*Exercise directions*: Exclude any images and output the remaining records exactly.

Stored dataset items
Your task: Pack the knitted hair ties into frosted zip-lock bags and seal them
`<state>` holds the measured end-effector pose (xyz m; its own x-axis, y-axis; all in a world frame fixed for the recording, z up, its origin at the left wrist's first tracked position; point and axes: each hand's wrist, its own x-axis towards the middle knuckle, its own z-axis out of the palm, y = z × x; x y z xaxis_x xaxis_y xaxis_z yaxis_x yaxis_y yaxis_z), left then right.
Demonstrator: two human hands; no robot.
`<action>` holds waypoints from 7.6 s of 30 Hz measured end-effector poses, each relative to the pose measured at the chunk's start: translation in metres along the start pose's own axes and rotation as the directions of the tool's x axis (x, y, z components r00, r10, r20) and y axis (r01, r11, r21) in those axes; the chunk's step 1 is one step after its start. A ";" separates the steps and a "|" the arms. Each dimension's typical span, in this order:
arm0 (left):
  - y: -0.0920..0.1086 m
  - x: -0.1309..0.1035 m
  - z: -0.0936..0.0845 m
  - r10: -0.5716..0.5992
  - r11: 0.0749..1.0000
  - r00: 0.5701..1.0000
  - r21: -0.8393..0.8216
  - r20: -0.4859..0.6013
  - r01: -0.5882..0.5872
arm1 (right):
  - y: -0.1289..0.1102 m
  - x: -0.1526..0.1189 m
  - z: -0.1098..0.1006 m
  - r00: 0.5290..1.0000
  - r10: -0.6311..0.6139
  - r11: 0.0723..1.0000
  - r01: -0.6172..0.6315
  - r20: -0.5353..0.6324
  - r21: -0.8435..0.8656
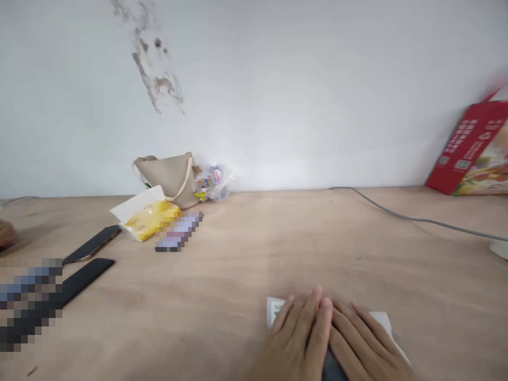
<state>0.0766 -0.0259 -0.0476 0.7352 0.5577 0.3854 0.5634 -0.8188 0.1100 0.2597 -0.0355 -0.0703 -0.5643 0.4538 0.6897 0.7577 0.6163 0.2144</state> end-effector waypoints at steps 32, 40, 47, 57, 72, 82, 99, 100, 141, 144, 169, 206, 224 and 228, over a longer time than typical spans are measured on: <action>-0.027 0.051 -0.016 -0.272 0.951 0.933 -0.080 0.235 0.298 | 0.047 0.027 0.010 0.828 0.185 0.835 -0.417 0.530 0.360; -0.056 0.063 -0.016 -0.369 0.925 0.896 0.000 0.249 0.381 | 0.060 0.053 0.033 0.792 0.247 0.748 -0.522 0.558 0.410; -0.060 0.060 -0.012 -0.402 0.912 0.892 0.010 0.205 0.409 | 0.077 0.040 0.032 0.719 0.445 0.552 -0.690 0.534 0.468; -0.017 0.055 -0.001 0.178 0.974 0.940 0.187 -0.290 -0.127 | 0.062 0.004 -0.004 0.547 0.614 0.180 -0.799 0.569 0.574; 0.009 0.074 0.010 0.326 0.940 0.873 0.221 -0.363 -0.259 | 0.059 0.011 -0.007 0.555 0.455 -0.040 -0.768 0.696 0.639; -0.028 0.016 -0.028 0.191 0.973 0.946 0.178 -0.261 -0.147 | 0.079 0.006 -0.009 0.521 0.331 0.017 -0.837 0.787 0.547; -0.074 -0.003 -0.063 -0.711 0.633 0.682 -0.267 0.170 0.727 | 0.090 0.014 0.002 0.550 0.578 0.348 -0.835 0.603 0.427; -0.078 0.004 -0.060 -0.733 0.598 0.660 -0.307 0.166 0.741 | 0.088 0.016 0.003 0.551 0.571 0.352 -0.834 0.609 0.424; -0.049 0.020 -0.029 -0.794 0.286 0.607 -0.897 -0.026 0.336 | 0.046 0.027 -0.008 0.538 0.775 0.035 -0.560 0.331 0.828; -0.056 0.024 -0.020 -0.849 0.179 0.526 -0.965 -0.054 0.191 | 0.046 0.031 -0.005 0.544 0.719 -0.045 -0.585 0.433 0.810; -0.104 0.086 -0.002 -0.934 -0.229 0.278 -0.973 0.226 0.023 | 0.065 0.070 0.042 0.689 0.500 -0.028 -0.593 0.525 0.805; -0.068 0.023 -0.035 -0.921 0.265 0.378 -0.867 -0.098 0.422 | 0.032 0.032 -0.007 0.641 0.519 0.336 -0.761 0.565 0.554; -0.087 0.018 -0.036 -0.470 0.827 0.840 -0.469 -0.271 0.311 | 0.048 0.027 0.006 0.703 0.539 0.549 -0.711 0.463 0.440; -0.085 0.017 -0.038 -0.331 0.911 0.889 -0.355 -0.316 0.212 | 0.050 0.031 -0.004 0.764 0.547 0.591 -0.643 0.343 0.487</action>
<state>0.0269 0.0485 -0.0160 0.3481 0.7234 0.5962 0.5356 -0.6755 0.5068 0.2813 0.0069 -0.0360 -0.1288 0.9045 0.4066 0.6509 0.3864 -0.6535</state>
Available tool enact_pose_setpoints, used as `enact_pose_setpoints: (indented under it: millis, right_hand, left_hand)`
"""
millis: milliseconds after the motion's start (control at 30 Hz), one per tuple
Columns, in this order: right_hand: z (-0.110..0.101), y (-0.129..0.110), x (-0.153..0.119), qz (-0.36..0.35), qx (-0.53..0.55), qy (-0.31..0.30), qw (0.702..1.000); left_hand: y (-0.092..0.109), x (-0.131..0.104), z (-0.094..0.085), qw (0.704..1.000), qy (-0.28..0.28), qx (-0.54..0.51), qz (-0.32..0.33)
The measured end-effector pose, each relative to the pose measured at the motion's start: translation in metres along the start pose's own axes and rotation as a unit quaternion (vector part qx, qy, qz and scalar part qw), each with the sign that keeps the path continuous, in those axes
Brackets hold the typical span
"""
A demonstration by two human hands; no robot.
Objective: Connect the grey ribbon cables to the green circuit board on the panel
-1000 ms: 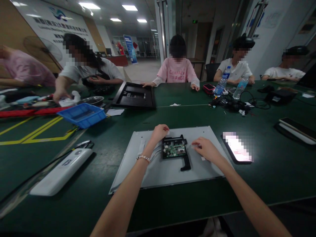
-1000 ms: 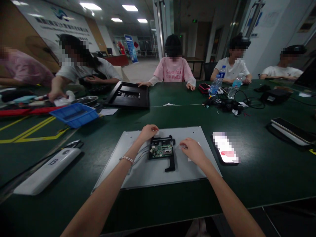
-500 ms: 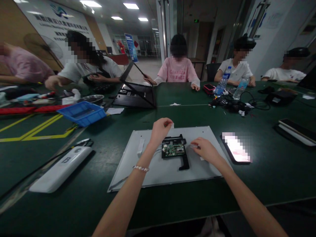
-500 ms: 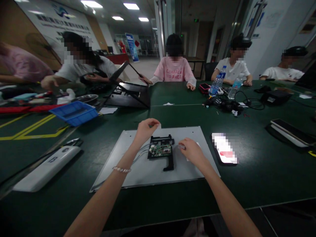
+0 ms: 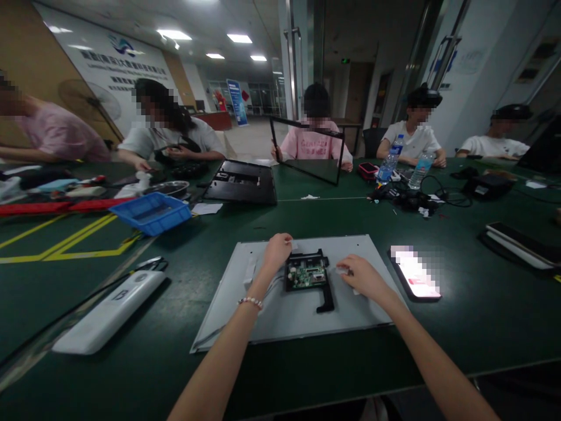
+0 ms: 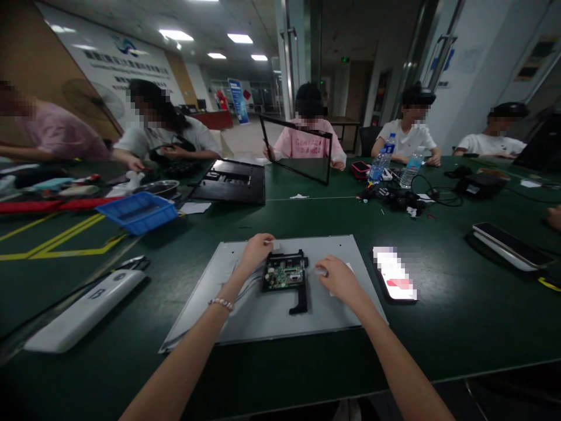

*Response*:
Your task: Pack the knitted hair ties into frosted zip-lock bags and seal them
`<state>` holds the measured end-effector pose (xyz m; its own x-axis, y-axis; all in a world frame fixed for the recording, z up, its origin at the left wrist's first tracked position; point and axes: each hand's wrist, its own x-axis towards the middle knuckle, its own z-axis out of the palm, y = z × x; x y z xaxis_x xaxis_y xaxis_z yaxis_x yaxis_y yaxis_z), left then right.
Demonstrator: two human hands; no robot.
`<action>` holds waypoints from 7.6 s of 30 Hz measured end-effector poses, each relative to the pose measured at the chunk's start: translation in metres along the start pose's own axes and rotation as the directions of the tool's x axis (x, y, z components r00, r10, r20) and y axis (r01, r11, r21) in those axes; the chunk's step 1 is one step after its start. A ";" separates the steps and a "|" the arms. Each dimension's typical span, in this order:
arm0 (left):
  - y: -0.0920..0.1086 m
  - x: -0.1309..0.1035 m
  - z: -0.0936..0.0845 m
  - r10: -0.5716..0.5992
  - r11: 0.0749..1.0000
  - r00: 0.5701..1.0000
  - r21: -0.8393..0.8216
  - r20: -0.4859..0.6013
  - r01: -0.5882..0.5872
arm1 (right):
  - y: -0.1289..0.1102 m
  - x: -0.1526..0.1189 m
  - z: -0.1098..0.1006 m
  - r00: 0.5290..1.0000
  - r10: -0.6311..0.6139
  - r11: 0.0723..1.0000
  - r01: -0.6172..0.6315
  - r20: -0.5353..0.6324
  - r21: -0.8435..0.8656
<state>0.0766 -0.0259 -0.0476 0.7352 0.5577 0.3854 0.5634 -0.8188 0.1100 0.2597 -0.0355 -0.0703 -0.5643 0.4538 0.6897 0.7577 0.6163 0.2144</state> end-effector waypoints at steps 32, 40, 47, 57, 72, 82, 99, 100, 141, 144, 169, 206, 224 and 228, over a longer time than typical spans are measured on: <action>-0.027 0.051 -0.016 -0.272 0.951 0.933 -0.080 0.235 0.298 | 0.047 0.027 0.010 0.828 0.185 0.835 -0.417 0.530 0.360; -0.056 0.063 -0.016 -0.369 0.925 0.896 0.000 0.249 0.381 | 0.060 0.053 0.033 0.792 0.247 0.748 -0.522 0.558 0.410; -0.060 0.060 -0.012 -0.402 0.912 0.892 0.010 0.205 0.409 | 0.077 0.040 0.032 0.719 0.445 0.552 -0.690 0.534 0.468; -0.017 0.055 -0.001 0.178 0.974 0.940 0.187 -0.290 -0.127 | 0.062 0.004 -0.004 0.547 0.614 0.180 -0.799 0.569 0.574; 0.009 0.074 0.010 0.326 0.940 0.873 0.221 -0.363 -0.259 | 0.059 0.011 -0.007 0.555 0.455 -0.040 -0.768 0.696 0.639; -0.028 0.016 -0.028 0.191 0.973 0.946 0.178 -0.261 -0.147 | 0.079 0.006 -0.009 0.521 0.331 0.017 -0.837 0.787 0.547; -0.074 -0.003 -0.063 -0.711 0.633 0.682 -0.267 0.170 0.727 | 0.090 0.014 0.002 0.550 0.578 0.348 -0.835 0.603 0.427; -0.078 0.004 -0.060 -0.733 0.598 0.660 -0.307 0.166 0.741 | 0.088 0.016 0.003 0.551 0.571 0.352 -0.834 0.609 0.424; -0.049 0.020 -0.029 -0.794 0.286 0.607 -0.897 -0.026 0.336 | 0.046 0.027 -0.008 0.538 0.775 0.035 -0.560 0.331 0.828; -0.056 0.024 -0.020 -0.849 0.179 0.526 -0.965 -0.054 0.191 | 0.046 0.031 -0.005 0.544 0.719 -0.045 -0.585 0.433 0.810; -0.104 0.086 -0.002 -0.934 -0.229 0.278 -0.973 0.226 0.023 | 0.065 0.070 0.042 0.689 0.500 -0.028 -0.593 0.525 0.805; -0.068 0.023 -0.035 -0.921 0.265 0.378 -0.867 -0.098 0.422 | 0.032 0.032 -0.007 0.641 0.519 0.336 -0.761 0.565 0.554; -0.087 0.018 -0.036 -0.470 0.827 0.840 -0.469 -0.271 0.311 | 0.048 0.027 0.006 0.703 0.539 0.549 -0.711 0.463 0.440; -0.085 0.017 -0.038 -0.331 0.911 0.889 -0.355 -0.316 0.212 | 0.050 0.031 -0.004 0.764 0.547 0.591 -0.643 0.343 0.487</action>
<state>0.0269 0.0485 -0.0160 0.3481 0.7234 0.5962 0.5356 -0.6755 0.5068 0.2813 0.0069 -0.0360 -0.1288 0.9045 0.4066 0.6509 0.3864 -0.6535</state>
Available tool enact_pose_setpoints, used as `enact_pose_setpoints: (indented under it: millis, right_hand, left_hand)`
"""
millis: milliseconds after the motion's start (control at 30 Hz), one per tuple
Columns, in this order: right_hand: z (-0.110..0.101), y (-0.129..0.110), x (-0.153..0.119), qz (-0.36..0.35), qx (-0.53..0.55), qy (-0.31..0.30), qw (0.702..1.000); left_hand: y (-0.092..0.109), x (-0.131..0.104), z (-0.094..0.085), qw (0.704..1.000), qy (-0.28..0.28), qx (-0.54..0.51), qz (-0.32..0.33)
The measured end-effector pose, each relative to the pose measured at the motion's start: translation in metres along the start pose's own axes and rotation as a unit quaternion (vector part qx, qy, qz and scalar part qw), each with the sign that keeps the path continuous, in those axes
Brackets hold the typical span
"""
A demonstration by two human hands; no robot.
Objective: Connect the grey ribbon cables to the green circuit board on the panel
-1000 ms: 
-1000 ms: 
-500 ms: 
-500 ms: 
+0 ms: 
+0 ms: 

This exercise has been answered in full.